World Econnomic Growth Forecast

The International Monetary Fund (IMF), since its inception, has played a pivotal role in stabilizing the international landscape of finance and economics. Its comprehensive databases and analytical prowess have been instrumental in aiding member countries to navigate through economic fluctuations and policy-making processes. In the contemporary globalized economy, the IMF's insights are more valuable than ever, providing a wealth of information that can be leveraged to predict future economic trends and potential market shifts.

Building on this foundation, our project aims to harness the vast repository of financial data curated by the IMF to develop robust models for forecasting Gross Domestic Product (GDP) growth across various economies. By employing advanced machine learning techniques and deep learning algorithms, we intend to analyze patterns within the data that could indicate future economic outcomes. This predictive model could serve as a crucial tool for economists, policymakers, and investors alike, offering a glimpse into the economic trajectory of nations in the ever-evolving financial landscape.

Data Source

World Economic Outlook 2024 Database

The dataset was obtained from the International Monetary Fund’s website (IMF). The WEO database contains a vast amount of data on various selected macroeconomic indicators for individual countries, regions, and the world as a whole, including national accounts, inflation, unemployment rates, balance of payments, and fiscal indicators.

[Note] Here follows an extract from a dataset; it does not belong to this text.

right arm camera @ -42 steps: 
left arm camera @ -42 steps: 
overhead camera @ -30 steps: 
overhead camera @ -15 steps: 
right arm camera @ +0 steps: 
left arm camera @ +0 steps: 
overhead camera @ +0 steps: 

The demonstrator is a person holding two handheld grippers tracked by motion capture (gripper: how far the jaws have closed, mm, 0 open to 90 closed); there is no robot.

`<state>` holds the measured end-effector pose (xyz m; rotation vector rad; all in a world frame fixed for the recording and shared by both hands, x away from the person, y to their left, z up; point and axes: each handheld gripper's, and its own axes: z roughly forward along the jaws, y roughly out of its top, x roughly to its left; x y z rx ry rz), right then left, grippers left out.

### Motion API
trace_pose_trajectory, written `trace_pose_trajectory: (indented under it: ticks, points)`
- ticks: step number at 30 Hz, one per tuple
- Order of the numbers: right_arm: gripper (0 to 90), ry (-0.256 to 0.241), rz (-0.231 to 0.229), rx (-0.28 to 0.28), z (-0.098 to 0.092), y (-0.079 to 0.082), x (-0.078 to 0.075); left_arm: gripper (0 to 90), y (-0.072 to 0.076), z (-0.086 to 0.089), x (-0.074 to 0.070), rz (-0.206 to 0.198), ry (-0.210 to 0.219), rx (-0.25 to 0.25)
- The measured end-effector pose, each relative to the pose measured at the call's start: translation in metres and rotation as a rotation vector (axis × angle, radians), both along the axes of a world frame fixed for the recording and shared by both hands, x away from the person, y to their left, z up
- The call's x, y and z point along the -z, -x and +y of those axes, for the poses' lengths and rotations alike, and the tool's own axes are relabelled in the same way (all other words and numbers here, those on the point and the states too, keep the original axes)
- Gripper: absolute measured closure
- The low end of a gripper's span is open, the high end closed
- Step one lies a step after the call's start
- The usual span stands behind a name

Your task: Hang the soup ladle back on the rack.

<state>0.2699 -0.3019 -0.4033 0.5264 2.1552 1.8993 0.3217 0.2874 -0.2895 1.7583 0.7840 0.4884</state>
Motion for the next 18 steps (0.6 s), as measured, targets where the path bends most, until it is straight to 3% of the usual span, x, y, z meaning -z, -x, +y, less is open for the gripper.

Source : Access the dataset here

Data Card

Size: 58 columns, 8624 rows
File Format: *.xls
Data Format: Grouped by Subject then Country

Variables

Variable Name	Role	Type	Description
WEO Country Code	ID	Integer	Unique code for each country
WEO Subject Code	ID	String	Code for GDP Parameters
Country	Feature	String	Countries of the world (196)
Subject Descriptor	Feature	Categorical	Various Factors affecting GDP
Units	ID	String	Unit of GDP Factors
Scale	ID	String	Scale of units
Country/Series-specific notes	ID	String	Information about source
Years (multiple columns)	Feature	Continuous	Years considered (1980-2029)
Estimate Start After	Feature	Integer	Year till which data is collected

Setup Instructions

Prerequisites

Ensure you have the following installed on your system:

Docker
Python > 3.8
Google Cloud Platform

Step-by-Step Setup

Clone the Repository

git clone https://github.com/namansnghl/World-Econ-Growth-Forecast
cd <repository-directory>

Check pyhton version

python --version

Install Python Dependencies

pip install -r requirements.txt

Install airflow

pip install "apache-airflow[celery]==2.9.1" --constraint "https://raw.githubusercontent.com/apache/airflow/constraints-2.9.1/constraints-3.8.txt"

Make sure to change the python version above - "constraints-3.x"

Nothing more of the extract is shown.